The Harpie Club was formed in about 1924 by Truman's friends, mostly veterans and including many Jackson County employees, apparently simply because they liked him and wanted to formalize to some degree their poker games together. There were usually about 16 to 18 members. They played poker usually one night a week; games had a ten cent limit with three raises. The club met regularly until sometime in the late 1950s, and did not disband until sometime in the early or mid 1960s. It had an obscure origin in a harmonica contest and was called the Harmonica Club for a time. A tiny man--about four and a half feet tall--named Port Sampson played several different harmonicas at a dedication ceremony. Arthur Metzger, who was related to Sampson and who was later Truman's partner in a savings and loan venture, apparently provided financial support to the club. The name of the club gradually transmogrified into Harpie Club partly because of an alleged identification of the harmonica with the French harp.
The club met initially and for the greater part of about 30 years at 101 N. Main Street, Independence, in a back room on the third floor. It also met at other locations on and near Independence Square, and occasionally met in members' homes. Members included, besides Harry Truman, Edgar Hinde, John Hutchison, Mize Peters, Fred Soapes, Alvin Hatten, Dexter Perry, Albert Ridge, L. L. "Polly" Compton, Joe Clements, Hugh Miller, Hunter Allen, Russell Gabriel, William Duke, Bruce Lambert, and Roger T. Sermon.
The austere, probably somewhat dingy room in which the Harpie Club met was furnished only with a poker table and chairs, an ice box, and a beer pump or cocktail bar. The games were good natured. Truman got immense enjoyment from poker, and he apparently never took the game too seriously.

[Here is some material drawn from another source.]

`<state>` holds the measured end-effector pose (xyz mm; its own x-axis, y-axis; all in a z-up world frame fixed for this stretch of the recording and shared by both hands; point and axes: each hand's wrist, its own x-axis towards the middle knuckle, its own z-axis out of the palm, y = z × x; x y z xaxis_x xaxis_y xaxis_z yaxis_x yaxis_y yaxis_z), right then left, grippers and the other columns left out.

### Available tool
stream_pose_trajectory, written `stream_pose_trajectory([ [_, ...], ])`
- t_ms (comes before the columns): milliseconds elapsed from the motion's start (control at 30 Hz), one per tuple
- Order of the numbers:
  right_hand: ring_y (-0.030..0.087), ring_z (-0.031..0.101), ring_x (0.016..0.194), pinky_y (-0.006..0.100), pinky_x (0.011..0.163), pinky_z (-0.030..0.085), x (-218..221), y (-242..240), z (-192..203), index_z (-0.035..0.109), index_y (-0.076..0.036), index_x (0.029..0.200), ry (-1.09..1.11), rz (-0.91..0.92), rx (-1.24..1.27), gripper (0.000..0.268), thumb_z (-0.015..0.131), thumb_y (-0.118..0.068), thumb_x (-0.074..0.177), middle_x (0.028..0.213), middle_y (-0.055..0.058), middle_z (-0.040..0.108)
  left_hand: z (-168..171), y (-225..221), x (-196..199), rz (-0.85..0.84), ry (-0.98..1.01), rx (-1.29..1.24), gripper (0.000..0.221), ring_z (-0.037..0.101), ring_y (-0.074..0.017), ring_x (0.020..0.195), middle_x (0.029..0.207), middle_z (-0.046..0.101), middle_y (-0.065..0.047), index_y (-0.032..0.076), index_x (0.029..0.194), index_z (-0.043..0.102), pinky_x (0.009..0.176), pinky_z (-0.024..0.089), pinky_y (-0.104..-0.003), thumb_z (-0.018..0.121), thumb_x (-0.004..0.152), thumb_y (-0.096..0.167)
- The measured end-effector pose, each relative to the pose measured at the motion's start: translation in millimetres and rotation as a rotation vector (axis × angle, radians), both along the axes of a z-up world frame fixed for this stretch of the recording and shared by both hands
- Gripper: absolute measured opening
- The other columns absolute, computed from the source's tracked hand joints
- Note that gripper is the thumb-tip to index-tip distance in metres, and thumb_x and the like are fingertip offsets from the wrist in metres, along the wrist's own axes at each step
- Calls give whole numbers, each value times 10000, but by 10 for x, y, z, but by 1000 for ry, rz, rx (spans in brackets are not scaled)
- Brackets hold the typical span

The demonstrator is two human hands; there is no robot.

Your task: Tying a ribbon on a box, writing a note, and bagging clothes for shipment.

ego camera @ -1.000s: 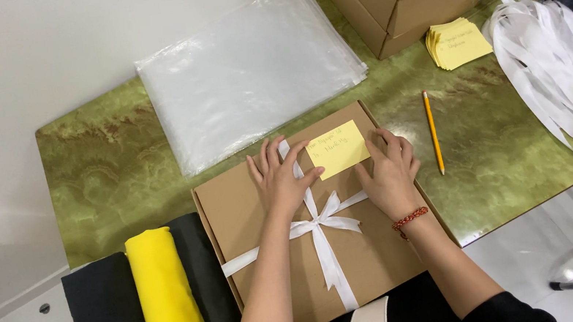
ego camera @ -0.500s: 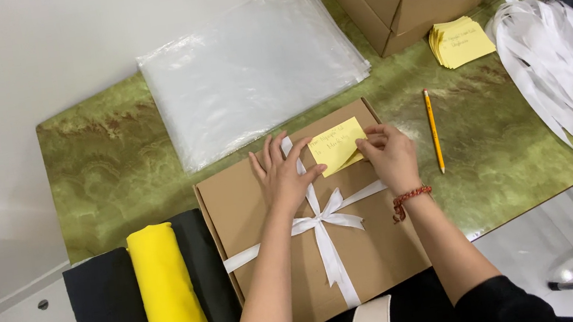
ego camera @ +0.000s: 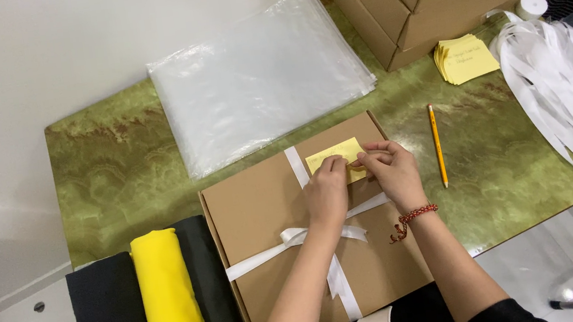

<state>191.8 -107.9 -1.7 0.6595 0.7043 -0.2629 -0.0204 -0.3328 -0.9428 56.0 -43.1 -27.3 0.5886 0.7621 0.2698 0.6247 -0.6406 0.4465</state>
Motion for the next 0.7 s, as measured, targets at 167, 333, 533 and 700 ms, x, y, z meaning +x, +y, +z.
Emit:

Club member Bruce Lambert called Truman a "chump" who always stayed to the end of a hand. "…He wanted to see what your hole card was, and knew anyone got a kick out of winning from him and he accommodated…[but] if he could whip you he got a big kick out of it." (Oral history interview with Bruce E. Lambert, Truman Library, 1981.) Others who played with Truman noted other habits he had. "[Harry] always plays a close hand, I'll say that," Ted Marks, who first met Truman in 1906 and became a close friend during World War I, recalled. "You can tell when he's winning, because there's a kind of smile on his face." (Ted Marks oral history interview, Truman Library, 1962.) Harry Vaughan, who possibly played his first poker game with Truman as early as 1918 and was a regular in games held while Truman was President, remembered a tactic that Truman particularly enjoyed. "He liked to bluff and he did it on numerous occasions, but don't count on it…. It was of greater delight to him to chase me…out of a hand and then show me that I had him beat--that was worth a month's pay. And he did it all too frequently." (Harry H. Vaughan oral history interview, Truman Library, 1963.)
Truman attended one Harpie Club meeting, held at Roger T. Sermon's house at 701 Procter Street, while he was President. The presence of the President of the United States gave a special, formal character to this meeting--no one would sit down, for instance, until Truman did--but a poker game got underway nonetheless. Truman won steadily and accumulated a big pile of chips. A Secret Service man tapped him on the shoulder and said it was time to leave. "The President jumped up hastily," one of his poker partners remembered, "and said, 'Good-bye boys,' and shot out the door, leaving all those chips, which were cashable for money. I wonder to this day who got the money." (Oral history interview with A. J. Stephens, Truman Library, January 6, 1966.)